There are two reasons for this. First of all, the Indian public has no great love for noisy politicians. It is horrified by the spectacle of parliamentarians squabbling during the live telecasts of the sessions and does not care too much about what happens to them. If somebody shuts parliamentarians up, the general reaction is one of indifference or even, relief.

More important is this: Indians respect democracy but do not recognise the importance of institutions that make it work. Indian voters feel that they have the power to vote in or vote out their politicians. And that is enough for them; it’s what democracy is about.

They don’t recognise that elections are meaningless unless you protect the institutions that allow democracy to function.

Lesson from Emergency

We tend to romanticise the defeat of former Prime Minister Indira Gandhi’s Emergency regime in retrospect. However, the truth is that even when she was defeated in 1977, she lost the North but kept the South. The Congress beat the Janata Party in every South Indian state and in Maharashtra and Assam.
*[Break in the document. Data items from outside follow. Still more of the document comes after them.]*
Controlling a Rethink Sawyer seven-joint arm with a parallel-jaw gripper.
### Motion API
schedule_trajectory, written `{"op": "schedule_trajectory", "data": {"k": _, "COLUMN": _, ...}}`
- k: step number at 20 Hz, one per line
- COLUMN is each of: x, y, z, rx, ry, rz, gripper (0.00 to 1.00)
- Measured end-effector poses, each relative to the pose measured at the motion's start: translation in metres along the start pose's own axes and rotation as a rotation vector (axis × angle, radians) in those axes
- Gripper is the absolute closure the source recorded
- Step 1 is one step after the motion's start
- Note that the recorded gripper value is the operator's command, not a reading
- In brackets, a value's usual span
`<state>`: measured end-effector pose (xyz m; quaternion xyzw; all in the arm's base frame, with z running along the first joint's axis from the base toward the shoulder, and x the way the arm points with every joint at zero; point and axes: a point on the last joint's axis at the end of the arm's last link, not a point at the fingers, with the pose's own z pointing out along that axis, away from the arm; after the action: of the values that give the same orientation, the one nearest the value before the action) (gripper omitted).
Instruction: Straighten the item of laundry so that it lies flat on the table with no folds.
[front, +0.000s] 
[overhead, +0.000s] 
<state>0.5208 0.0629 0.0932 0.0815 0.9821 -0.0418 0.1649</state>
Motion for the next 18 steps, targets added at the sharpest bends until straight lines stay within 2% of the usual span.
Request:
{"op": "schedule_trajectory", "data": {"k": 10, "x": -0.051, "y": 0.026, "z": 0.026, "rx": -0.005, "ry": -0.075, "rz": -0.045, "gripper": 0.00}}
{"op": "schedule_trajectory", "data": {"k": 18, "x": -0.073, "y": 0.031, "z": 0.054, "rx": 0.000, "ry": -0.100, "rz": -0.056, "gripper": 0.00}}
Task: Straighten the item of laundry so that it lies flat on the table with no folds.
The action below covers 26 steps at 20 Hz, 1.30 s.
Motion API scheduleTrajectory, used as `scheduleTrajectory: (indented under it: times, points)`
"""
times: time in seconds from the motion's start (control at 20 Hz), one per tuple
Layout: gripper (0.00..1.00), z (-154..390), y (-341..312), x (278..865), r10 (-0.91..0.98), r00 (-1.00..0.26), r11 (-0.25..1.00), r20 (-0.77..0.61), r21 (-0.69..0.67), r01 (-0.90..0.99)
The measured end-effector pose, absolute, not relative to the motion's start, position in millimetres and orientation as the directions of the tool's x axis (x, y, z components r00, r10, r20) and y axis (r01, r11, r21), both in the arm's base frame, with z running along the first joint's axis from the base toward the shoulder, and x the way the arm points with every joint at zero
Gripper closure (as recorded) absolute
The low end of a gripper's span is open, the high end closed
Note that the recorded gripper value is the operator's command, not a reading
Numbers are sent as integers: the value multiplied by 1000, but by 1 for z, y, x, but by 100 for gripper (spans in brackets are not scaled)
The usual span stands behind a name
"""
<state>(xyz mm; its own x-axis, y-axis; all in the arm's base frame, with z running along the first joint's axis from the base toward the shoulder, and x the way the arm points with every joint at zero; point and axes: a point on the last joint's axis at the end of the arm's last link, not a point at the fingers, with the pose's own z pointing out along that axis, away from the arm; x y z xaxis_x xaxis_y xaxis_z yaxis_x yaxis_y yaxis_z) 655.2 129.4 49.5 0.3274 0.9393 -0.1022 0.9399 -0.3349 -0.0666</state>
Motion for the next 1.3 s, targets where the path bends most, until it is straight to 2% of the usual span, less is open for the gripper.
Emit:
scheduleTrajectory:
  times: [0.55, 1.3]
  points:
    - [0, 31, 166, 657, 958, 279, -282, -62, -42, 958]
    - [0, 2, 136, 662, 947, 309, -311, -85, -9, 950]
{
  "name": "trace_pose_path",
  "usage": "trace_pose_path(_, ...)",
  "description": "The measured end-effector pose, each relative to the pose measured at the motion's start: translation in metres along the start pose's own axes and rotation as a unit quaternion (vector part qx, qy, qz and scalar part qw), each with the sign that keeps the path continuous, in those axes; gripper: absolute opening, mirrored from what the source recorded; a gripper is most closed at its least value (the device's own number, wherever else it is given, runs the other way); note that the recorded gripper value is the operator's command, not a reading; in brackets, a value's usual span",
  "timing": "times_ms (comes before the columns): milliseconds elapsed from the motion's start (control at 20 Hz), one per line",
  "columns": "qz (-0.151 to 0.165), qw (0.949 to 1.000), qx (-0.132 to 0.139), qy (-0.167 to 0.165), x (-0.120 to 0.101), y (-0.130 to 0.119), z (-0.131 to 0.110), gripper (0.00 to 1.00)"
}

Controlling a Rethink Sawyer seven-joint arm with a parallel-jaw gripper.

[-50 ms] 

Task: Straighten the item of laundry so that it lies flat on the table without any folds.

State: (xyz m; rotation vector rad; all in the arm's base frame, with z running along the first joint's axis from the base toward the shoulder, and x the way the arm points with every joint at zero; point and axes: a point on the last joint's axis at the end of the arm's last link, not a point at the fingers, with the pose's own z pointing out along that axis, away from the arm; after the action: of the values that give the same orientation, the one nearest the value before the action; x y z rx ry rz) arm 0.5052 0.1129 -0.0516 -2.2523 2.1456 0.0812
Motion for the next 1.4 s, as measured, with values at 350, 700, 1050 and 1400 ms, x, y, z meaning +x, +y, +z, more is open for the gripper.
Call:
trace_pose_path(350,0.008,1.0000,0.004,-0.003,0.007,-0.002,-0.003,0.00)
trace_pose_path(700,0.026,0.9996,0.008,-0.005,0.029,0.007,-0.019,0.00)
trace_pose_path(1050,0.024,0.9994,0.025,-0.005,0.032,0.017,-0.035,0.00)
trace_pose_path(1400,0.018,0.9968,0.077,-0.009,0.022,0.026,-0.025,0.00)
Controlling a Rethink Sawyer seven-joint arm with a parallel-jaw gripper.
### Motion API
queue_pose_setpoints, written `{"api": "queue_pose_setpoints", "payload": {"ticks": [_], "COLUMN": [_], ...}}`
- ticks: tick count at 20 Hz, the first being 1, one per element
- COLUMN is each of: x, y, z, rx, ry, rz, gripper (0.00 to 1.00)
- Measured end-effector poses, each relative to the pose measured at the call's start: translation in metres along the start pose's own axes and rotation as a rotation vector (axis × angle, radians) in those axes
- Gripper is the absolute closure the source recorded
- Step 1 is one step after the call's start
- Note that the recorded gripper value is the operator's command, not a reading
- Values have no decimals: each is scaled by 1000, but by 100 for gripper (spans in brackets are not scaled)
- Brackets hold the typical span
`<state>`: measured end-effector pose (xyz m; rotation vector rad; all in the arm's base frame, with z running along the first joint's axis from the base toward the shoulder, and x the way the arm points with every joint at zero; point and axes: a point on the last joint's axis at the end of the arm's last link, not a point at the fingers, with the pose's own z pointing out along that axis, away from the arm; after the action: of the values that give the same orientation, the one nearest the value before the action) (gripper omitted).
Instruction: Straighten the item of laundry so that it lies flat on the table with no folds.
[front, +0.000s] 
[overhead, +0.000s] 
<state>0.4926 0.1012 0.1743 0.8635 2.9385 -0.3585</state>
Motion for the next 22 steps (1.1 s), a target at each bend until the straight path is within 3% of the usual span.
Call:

The Congress lost the Hindi belt mainly because of the forced vasectomy campaign spearheaded by Sanjay Gandhi. Had there been no sterilisation, there is no telling what might have happened. Certainly, India did not rise up as a whole in 1977 to defend the institutions of democracy: The independence of the judiciary, the role of the free press, and the status of Parliament, all were damaged during the Emergency.

One of the reasons why Modi is the smartest politician in recent memory is that he has worked out that if you keep your party in permanent election mode, you can retain public support in the populous states that constitute your base.

And then, you can do what you like to the institutions of democracy. After all, your party has been democratically elected, right?